Write out the entries below exactly. End with the line that contains "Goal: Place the".

Stored items
▬▬▬▬▬▬

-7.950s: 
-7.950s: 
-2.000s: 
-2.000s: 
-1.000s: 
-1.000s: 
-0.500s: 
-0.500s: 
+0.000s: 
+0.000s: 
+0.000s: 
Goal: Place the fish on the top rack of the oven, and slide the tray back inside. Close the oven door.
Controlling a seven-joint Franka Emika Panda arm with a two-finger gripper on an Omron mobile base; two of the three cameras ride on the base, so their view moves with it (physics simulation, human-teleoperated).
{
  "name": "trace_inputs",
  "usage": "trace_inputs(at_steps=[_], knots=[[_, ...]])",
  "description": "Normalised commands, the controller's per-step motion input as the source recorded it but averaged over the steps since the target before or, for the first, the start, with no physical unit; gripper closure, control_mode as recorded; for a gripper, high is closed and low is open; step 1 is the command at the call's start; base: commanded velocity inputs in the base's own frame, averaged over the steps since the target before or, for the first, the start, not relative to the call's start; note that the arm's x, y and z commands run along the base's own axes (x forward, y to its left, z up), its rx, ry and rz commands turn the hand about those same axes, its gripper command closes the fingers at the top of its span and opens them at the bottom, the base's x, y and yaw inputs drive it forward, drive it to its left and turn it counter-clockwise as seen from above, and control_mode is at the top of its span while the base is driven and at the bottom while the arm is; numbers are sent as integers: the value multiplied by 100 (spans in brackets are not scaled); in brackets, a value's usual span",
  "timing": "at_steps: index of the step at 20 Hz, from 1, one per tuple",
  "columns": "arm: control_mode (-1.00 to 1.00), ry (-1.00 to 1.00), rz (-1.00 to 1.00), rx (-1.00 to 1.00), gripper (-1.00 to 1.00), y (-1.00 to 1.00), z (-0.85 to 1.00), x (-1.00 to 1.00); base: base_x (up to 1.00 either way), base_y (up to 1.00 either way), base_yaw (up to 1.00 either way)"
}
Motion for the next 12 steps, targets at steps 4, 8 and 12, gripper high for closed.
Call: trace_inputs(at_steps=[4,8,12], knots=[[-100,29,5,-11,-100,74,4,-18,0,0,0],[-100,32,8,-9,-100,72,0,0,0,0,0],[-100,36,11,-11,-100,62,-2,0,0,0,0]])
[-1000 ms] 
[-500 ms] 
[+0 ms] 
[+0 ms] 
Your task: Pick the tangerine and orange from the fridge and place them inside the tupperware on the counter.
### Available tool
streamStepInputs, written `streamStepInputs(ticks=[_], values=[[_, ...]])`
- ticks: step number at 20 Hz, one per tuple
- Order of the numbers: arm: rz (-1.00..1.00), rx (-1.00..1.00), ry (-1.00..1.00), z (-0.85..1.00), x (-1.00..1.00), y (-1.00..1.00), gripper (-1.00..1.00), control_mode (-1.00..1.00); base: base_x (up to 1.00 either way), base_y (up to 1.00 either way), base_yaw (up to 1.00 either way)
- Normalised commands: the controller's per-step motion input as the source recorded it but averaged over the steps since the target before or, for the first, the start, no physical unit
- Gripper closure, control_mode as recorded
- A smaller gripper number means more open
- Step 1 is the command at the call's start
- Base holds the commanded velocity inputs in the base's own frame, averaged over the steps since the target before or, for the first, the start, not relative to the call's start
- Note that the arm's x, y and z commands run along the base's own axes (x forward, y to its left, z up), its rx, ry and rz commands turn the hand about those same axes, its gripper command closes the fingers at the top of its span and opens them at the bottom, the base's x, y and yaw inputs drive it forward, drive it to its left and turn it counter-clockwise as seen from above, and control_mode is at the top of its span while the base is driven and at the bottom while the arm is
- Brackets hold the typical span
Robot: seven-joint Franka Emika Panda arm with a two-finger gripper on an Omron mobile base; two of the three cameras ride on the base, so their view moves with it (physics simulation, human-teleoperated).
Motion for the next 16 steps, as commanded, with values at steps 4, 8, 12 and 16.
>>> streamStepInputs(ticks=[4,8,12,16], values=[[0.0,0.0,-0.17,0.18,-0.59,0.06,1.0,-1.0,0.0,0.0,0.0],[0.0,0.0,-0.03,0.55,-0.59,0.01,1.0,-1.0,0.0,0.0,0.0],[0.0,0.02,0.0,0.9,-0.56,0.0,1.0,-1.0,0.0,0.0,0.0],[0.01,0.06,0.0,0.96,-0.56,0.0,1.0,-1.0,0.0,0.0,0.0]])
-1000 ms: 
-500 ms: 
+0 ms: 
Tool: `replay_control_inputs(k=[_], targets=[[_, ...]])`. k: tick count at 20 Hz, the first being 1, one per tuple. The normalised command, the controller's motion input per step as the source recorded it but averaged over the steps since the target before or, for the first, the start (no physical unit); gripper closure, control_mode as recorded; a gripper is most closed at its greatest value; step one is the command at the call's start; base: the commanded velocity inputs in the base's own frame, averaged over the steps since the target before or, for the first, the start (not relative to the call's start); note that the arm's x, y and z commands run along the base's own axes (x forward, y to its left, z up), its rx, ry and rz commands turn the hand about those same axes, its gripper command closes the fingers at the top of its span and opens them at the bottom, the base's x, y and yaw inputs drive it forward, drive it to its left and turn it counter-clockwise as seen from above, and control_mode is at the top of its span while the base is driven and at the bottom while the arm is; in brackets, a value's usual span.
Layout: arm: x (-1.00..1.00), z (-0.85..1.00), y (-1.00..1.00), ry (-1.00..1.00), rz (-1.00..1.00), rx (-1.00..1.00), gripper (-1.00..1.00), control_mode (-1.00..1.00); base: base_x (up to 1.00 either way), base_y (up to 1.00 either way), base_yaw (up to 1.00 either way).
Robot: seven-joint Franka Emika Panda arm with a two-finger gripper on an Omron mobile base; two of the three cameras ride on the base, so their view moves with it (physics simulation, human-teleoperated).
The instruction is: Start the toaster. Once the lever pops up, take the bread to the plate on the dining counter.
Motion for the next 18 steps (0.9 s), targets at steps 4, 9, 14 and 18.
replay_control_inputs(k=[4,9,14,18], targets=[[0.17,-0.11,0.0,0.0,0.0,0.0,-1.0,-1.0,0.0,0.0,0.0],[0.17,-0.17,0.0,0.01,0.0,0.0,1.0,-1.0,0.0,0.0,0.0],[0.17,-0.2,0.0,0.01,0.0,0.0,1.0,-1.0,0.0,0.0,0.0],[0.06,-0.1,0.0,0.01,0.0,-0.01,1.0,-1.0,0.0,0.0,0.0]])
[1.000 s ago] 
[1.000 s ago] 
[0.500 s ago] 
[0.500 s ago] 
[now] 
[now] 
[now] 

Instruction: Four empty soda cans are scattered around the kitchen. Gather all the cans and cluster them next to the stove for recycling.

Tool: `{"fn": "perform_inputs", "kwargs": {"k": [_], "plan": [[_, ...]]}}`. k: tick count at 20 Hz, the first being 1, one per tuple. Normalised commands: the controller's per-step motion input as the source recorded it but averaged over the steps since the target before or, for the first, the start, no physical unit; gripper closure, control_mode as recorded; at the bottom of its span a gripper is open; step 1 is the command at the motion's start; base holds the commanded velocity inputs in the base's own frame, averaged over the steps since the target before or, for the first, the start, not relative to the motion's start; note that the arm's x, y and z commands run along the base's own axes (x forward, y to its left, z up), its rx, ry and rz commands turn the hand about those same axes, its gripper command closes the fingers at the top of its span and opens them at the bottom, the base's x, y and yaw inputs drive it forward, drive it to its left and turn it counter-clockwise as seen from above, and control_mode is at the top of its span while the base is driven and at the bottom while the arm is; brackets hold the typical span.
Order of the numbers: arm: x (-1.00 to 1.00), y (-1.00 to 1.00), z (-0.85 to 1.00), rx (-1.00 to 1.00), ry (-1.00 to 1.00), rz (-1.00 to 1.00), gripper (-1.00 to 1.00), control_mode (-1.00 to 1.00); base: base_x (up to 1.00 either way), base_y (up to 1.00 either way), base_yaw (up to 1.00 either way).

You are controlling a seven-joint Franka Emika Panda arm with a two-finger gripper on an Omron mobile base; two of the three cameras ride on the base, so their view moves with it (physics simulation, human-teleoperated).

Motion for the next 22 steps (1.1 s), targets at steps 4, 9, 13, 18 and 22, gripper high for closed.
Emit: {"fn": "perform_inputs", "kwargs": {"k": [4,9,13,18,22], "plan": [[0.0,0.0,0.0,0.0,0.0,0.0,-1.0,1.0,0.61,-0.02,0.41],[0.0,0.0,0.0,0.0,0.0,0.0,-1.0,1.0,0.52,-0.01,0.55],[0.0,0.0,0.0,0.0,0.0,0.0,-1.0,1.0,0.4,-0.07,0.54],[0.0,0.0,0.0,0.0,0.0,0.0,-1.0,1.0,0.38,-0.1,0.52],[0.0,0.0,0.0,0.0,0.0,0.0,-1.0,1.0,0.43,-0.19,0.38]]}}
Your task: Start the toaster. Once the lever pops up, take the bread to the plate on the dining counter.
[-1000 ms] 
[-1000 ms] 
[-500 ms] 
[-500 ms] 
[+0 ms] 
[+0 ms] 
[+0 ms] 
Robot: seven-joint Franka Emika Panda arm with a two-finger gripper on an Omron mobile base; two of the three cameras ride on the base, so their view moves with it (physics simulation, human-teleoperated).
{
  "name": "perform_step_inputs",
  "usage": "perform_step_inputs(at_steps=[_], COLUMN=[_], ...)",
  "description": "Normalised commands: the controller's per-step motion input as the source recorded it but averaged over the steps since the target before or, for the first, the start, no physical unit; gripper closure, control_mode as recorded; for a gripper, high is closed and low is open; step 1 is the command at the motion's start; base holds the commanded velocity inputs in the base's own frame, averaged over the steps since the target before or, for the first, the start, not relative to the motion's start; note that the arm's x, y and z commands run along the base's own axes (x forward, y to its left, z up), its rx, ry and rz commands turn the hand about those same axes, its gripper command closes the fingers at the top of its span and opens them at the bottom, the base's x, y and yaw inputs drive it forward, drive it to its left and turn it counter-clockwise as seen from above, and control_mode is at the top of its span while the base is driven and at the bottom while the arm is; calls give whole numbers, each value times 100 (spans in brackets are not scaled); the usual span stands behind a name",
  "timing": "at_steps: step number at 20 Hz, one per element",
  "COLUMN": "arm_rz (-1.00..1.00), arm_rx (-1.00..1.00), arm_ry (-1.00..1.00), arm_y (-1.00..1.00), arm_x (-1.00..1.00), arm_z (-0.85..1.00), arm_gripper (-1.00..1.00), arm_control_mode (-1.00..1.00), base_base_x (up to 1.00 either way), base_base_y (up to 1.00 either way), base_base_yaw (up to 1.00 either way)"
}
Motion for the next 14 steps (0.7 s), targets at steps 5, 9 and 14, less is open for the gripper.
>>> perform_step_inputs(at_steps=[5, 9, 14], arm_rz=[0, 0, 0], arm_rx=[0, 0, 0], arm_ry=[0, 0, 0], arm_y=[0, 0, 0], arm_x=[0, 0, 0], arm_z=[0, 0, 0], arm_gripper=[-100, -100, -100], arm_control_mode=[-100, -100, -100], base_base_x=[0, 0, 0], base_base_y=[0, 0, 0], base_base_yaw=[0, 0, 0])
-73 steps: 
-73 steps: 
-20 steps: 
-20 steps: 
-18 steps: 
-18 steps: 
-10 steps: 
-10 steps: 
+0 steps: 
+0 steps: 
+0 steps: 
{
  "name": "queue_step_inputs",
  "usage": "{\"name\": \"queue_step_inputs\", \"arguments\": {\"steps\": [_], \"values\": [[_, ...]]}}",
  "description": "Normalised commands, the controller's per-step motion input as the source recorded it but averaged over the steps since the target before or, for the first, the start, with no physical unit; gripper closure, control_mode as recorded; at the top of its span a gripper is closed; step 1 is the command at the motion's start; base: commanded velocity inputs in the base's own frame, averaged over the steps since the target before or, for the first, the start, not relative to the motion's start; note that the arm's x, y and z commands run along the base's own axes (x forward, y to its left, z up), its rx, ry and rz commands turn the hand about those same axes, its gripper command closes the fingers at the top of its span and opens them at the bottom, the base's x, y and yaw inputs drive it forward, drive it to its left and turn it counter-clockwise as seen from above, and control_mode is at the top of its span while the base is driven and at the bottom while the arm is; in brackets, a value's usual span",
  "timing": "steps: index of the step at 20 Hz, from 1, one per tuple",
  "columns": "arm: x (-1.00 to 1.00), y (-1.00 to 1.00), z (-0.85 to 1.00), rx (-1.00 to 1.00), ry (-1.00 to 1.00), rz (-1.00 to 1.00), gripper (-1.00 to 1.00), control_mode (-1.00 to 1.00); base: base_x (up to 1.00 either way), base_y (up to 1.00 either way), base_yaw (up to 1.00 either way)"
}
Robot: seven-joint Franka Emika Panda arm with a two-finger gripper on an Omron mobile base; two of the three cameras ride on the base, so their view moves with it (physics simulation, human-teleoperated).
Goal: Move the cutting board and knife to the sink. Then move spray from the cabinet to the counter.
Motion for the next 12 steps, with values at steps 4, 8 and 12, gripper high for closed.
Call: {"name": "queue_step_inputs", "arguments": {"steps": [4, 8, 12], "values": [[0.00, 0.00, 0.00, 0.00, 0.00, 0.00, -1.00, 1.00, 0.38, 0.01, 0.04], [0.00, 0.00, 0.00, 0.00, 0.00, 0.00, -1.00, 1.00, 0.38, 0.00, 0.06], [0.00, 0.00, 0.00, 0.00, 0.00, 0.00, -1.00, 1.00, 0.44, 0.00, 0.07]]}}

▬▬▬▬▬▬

[Exercise result]
-7.950s: 
-7.950s: 
-2.000s: 
-2.000s: 
-1.000s: 
-1.000s: 
-0.500s: 
-0.500s: 
+0.000s: 
+0.000s: 
+0.000s: 
Goal: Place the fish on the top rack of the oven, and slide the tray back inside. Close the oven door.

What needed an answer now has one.